Data below:
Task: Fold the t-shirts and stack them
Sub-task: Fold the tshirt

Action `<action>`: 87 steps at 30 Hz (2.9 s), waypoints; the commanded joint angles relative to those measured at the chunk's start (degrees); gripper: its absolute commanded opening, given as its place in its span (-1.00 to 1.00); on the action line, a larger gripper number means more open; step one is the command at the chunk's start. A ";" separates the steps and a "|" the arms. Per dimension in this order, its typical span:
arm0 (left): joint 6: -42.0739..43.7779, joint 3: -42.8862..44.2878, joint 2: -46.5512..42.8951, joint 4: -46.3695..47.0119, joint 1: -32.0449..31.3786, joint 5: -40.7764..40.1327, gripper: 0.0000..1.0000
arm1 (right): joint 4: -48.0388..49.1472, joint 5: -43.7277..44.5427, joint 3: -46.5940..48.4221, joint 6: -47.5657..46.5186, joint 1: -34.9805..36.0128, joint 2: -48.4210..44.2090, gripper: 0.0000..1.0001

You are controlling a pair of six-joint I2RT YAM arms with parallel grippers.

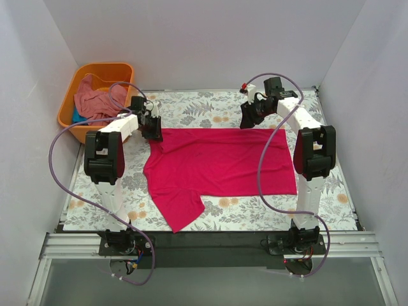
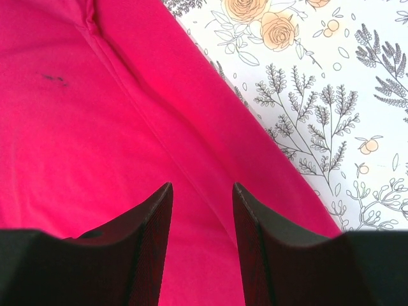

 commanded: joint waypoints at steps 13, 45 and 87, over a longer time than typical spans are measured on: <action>1.05 2.96 -4.66 -0.64 -0.94 -4.70 -0.39 | -3.26 -0.93 -0.81 -3.00 -0.87 -3.07 -0.03; 3.07 4.64 0.08 -1.52 -1.64 -3.03 -0.45 | -4.23 -0.05 -0.28 -3.96 -1.84 -1.31 -0.04; 19.50 -11.18 -17.84 -10.48 -6.39 12.09 -1.00 | -17.15 14.62 -5.12 -26.90 -19.86 -3.06 -0.07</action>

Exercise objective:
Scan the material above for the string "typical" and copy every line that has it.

Expected output:
Action `<action>`: 87 steps at 30 Hz (2.9 s), waypoints; the commanded joint angles relative to those measured at the chunk's start (degrees); gripper: its absolute commanded opening, given as its place in its span (-1.00 to 1.00); on the action line, a larger gripper number means more open; step one is the command at the chunk's start. A ";" separates the steps and a "|" the arms. Per dimension in this order, its typical span:
 commanded: joint waypoints at steps 13, 45 and 87, over a longer time than typical spans are measured on: <action>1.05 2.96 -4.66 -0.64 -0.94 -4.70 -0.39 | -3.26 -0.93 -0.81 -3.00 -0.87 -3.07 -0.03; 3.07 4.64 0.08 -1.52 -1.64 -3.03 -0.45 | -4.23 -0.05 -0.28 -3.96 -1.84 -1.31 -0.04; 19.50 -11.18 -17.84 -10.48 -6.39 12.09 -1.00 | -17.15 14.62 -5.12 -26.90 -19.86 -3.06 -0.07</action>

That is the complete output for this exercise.